Now this is the rental development that I’ve been waiting for. It molds the strengths of pay-per-view with the strengths that Netflix has going for it. And number two:
“Cruise Could Make $360 Million from 'War of the Worlds'
Movie superstar Tom Cruise has become the highest earning actor in Hollywood history after signing a deal that could earn him a staggering $360 million for his role in War Of The Worlds. Rather than agree a set fee for his part in the Steven Spielberg-directed epic, Cruise will earn 10 per cent of the film's box office takings plus a share of profits from DVDs, video games and toys. Experts predict the film - based on HG Wells' classic novel about a Martian attack - could make $1.8 billion at the cinema alone, of which Cruise's share would be an incredible $180 million. And, if he stars in the two planned sequels, Cruise's earnings will double at least. A Hollywood source says, "No expense will be spared. Spielberg wants to make it the film of the decade - the one that everyone talks about and rushes to see."
Wow. Enough said.
Shifting gears, I was looking through my schedule today, factoring in my two research opportunities, my three classes, and my part-time job that has been giving me near full-time hours as of late, and it occurred to me that I’m not going to have a life this semester. On the upside, I’m optimistic that this semester will finally teach me to hunker down and get the work done as it’s assigned, instead of just bullshitting my way (albeit quite effectively) through it all. I’m actually attempting to read all the selections for my Brit Lit class; hell, I’ve ever reread a couple so far. If I don’t take this opportunity to expand my study repertoire, I’m going to be absolutely fucked when grad school rolls around.
Evidently, Lynda and Ross recently had a discussion at work, and they have deemed me “most dateable” of my department. They cooked up such adjectives as “smart,” “reliable,” and “predictable” to describe me. Evidently, these are necessary qualities for a guy that they might hook their family members with (when Lynda me that Ross said he was the type of guy that he'd want his daughter to date, I replied, "Yeah, but isn't she like 6?!" I was partially amused and partially befuddled when Lynda informed me of all this, but either way I felt very humbled, as, at this point in my life, those are entirely appropriate and kind adjectives to describe me. So for that, I thank them for their recognition. It got me thinking though, after the conversation, are said adjectives mutually exclusive from ones such as “alluring,” “exciting,” and “charming”? The one set certainly doesn’t imply the other, but I guess I’ve always been one for defying categorization.
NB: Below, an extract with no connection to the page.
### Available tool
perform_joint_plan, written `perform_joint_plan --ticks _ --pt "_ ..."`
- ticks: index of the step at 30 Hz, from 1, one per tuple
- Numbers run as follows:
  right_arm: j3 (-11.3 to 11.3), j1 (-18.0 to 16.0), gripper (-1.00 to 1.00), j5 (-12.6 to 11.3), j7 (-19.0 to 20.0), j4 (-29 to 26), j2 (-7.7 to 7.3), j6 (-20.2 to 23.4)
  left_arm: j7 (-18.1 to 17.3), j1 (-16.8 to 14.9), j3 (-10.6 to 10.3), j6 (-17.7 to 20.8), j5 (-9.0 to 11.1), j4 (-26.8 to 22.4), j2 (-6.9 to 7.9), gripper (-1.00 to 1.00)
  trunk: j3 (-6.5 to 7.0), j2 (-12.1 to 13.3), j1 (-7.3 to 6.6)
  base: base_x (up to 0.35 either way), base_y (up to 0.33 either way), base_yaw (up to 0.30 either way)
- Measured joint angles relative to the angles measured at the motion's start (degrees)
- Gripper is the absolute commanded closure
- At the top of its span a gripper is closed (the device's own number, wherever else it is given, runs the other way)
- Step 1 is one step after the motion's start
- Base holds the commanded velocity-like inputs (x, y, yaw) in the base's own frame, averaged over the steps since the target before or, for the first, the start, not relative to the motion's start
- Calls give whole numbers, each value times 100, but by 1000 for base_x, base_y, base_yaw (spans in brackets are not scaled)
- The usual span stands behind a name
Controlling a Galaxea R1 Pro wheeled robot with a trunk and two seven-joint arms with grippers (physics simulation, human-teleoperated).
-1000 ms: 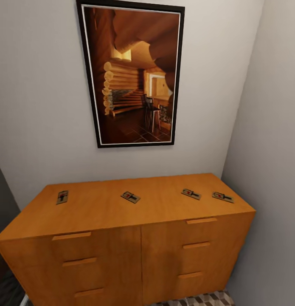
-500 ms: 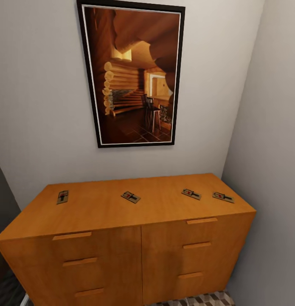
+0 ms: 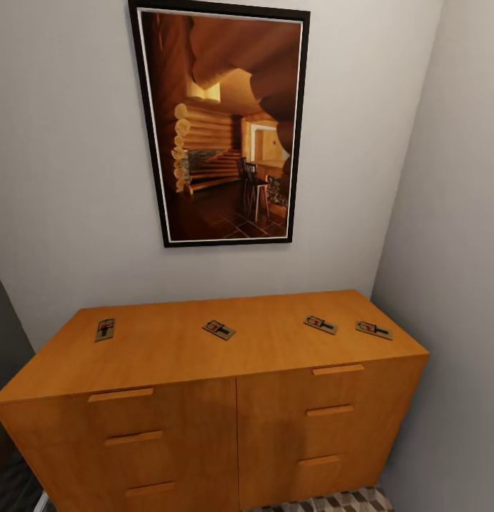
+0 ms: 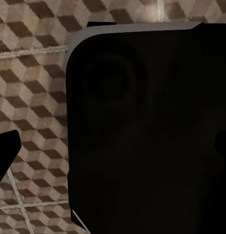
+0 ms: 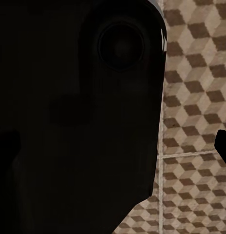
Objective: Take the four mousetraps from the cabinet in the bathroom and place them on the bathroom floor. Make sure all four end up on the same floor surface, and ensure that at least two of them are either under or directly next to the same bathroom sink.
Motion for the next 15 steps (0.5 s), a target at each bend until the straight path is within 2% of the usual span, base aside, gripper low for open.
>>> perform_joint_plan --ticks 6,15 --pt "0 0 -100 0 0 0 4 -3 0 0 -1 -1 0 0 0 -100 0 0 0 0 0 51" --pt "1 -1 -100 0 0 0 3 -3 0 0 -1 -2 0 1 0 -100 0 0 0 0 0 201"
Another issue I've been pondering: I stated recently that lately I’ve been keeping the larger picture in focus. True, I had done this more in comparison to earlier this year, when my primary objective was attempting to merely survive from day-to-day, but I don’t think I’ve given myself enough credit for prior to that. I’ve always looked at my life in a long-term sense in addition to my day-to-day concerns, which is saying a lot for a person who doesn’t have a strong intrinsic reasoning for looking at the big picture (i.e. I’m not religious, I don’t believe in a larger plan). My main value to keep me going is my notion of love, a value which incidentally, though thoroughly tested and maintained, has nonetheless lessened its impact and become simply another goal or objective in my life, notwithstanding a very reinforcing and important one. But I am sure that’ll change once someone new comes along; the fact that, in some senses (though not many), I’m not waiting for that next endeavor to come around, speaks to how weird, or at least how fresh, these new set of values are. Forgive me though, I’m getting off-track from the thrust of my entry, which climaxes with the question of, “Has all this planning and concern for my future in any way affected my ability to enjoy the present?” I think in some senses it has, for example, in causing too much anxiety over the years. But in the most important implications, such as “Have I really lived my life to the fullest up to this point?” I think I’m safe.
So, that went WAY longer than I had planned it, and I apologize for loquacious writing style this evening, but hey, I’m a brainy mood, and there’s no sense in letting these talents go to waste.